On compte aujourd’hui 67 millions de data center, qui consomment près de 4 % de l’électricité mondiale. Leur empreinte écologique continuera d’augmenter si l’on ne trouve pas le moyen de les alimenter uniquement en énergie renouvelable. C’est l’objet des travaux de Georges Da Costa, de l’Institut de recherche informatique de Toulouse.
L’équipe de Georges Da Costa, à l’Institut de recherche en informatique de Toulouse (Irit), voit grand. Elle s’est fixé pour objectif de réduire l’impact environnemental des centres de données, en les alimentant uniquement par de l’énergie verte : « Aujourd’hui, cela n’existe pas. Quand les responsables de Google prétendent y être parvenus, c’est un effet d’annonce. En réalité, ils achètent des sortes de bons d’électricité renouvelable pour compenser leur consommation, qui, elle, peut très bien provenir, à un instant T, d’une centrale à charbon. » Mené en partenariat avec le laboratoire Laplace et l’institut Femto-St, et baptisé Datazero, le projet rassemble une équipe interdisciplinaire issue aussi bien du monde académique que de l’industrie, dont les compétences couvrent les secteurs de l’informatique et de l’électrotechnique.
Il a d’abord fallu trouver le moyen de faire fonctionner un data center avec des éoliennes ou des panneaux photovoltaïques, alors que ceux-ci, intermittents par nature, ne garantissent pas un approvisionnement constant et fiable en électricité. « Il faut donc la stocker pour pouvoir la redistribuer selon les besoins. Et la meilleure solution que nous connaissons en la matière c’est l’utilisation de l’hydrogène. C’est aussi la voie qu’explore l’Occitanie dans son objectif de devenir une région à énergie positive en 2050. Aujourd’hui, la technologie existe, mais elle est encore coûteuse et présente des risques en termes de sécurité », prévient Georges Da Costa.
Néanmoins, les chercheurs se sont demandés comment ils pouvaient optimiser l’utilisation de cette électricité verte, de manière à ce qu’elle soit consommée au moment où elle est produite. « Pour cela, nous avons élaboré et testé, par simulations, un algorithme capable de traiter en priorité les requêtes les plus importantes et de reporter à plus tard celles qui le sont moins. Comme par exemple un chauffe-eau qui ne se déclenche que pendant les heures creuses », compare le scientifique. Mais, hiérarchiser ainsi l’usage des données numériques suppose un bouleversement total des mentalités, à une époque où l’Internet est sans limites et les services qu’il rend instantanés. « Pour que les mœurs changent, il faut impliquer l’utilisateur, passer un contrat avec lui. Quels efforts sera-t-il prêt à fournir en échange d’une plus forte consommation d’énergie renouvelable ? » se demande Georges Da Costa.

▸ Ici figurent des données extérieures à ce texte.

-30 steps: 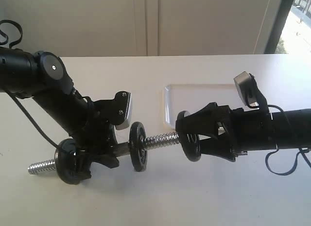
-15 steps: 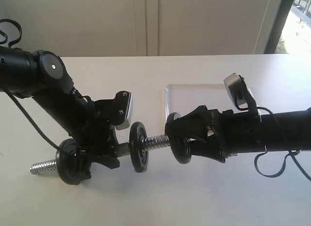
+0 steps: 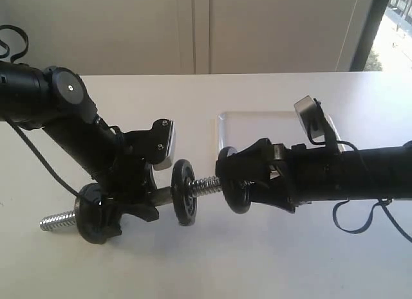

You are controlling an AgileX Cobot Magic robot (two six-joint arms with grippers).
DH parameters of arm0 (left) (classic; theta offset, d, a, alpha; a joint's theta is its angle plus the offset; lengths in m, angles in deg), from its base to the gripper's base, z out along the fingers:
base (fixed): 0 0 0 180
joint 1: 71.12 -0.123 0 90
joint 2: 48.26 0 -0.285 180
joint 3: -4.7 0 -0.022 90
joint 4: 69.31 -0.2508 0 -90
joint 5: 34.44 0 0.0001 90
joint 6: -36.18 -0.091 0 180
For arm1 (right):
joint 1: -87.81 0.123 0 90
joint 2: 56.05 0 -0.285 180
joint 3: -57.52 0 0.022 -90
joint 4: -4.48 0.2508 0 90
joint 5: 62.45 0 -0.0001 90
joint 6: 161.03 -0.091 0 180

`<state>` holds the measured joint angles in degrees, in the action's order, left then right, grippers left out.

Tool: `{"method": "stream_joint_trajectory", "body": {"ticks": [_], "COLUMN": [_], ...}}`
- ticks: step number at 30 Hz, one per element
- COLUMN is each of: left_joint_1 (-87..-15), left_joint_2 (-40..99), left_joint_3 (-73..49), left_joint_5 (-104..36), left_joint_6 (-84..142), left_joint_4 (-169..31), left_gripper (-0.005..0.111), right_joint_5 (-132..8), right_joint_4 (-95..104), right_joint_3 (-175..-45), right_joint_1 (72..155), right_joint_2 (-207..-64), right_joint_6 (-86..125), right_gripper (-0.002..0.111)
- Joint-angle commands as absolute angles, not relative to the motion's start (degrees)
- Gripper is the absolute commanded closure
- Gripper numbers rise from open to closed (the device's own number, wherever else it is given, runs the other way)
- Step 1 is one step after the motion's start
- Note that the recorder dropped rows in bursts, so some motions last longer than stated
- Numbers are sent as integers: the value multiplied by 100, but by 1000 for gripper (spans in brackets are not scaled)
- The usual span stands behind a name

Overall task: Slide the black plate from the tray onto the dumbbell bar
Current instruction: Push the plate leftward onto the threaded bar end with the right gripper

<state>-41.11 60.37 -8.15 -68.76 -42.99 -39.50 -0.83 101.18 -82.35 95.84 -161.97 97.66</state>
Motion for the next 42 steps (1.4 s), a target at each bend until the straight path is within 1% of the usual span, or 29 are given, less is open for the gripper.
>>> {"method": "stream_joint_trajectory", "body": {"ticks": [1, 17, 42], "left_joint_1": [-4074, -4074, -4074], "left_joint_2": [5719, 5719, 5719], "left_joint_3": [-674, -674, -674], "left_joint_5": [-7008, -7008, -7008], "left_joint_6": [-4264, -4264, -4264], "left_joint_4": [-3334, -3207, -3207], "left_gripper": [107, 107, 107], "right_joint_5": [157, -502, -640], "right_joint_4": [10442, 10442, 10442], "right_joint_3": [-8250, -8427, -8540], "right_joint_1": [9801, 10366, 10461], "right_joint_2": [-16140, -16140, -16230], "right_joint_6": [9991, 9999, 9976], "right_gripper": [108, 108, 108]}}
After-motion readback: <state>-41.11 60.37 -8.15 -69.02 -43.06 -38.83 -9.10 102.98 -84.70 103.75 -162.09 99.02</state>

Le projet que l’expert porte au sein de l’Irit a vocation à être applicable d’ici cinq à dix ans. Il bénéficie du soutien d’Eaton, un industriel grenoblois d’envergure mondiale, spécialisé dans la fabrication de systèmes électriques, qui commercialisera les innovations de Datazero. « Si nous parvenons à améliorer d’1% la dépense énergétique des data center, nous aurons réussi notre pari. Cela reviendrait à éteindre une centrale nucléaire. Un petit gain, mais qui aurait un impact majeur dans ce secteur dans lequel tout est interconnecté », conclut le scientifique.
Il est un des ingénieurs responsables du projet Datazero au sein de l’Institut de recherche en informatique de Toulouse. Il est également maître de conférences à l’Université Toulouse-3-Paul-Sabatier.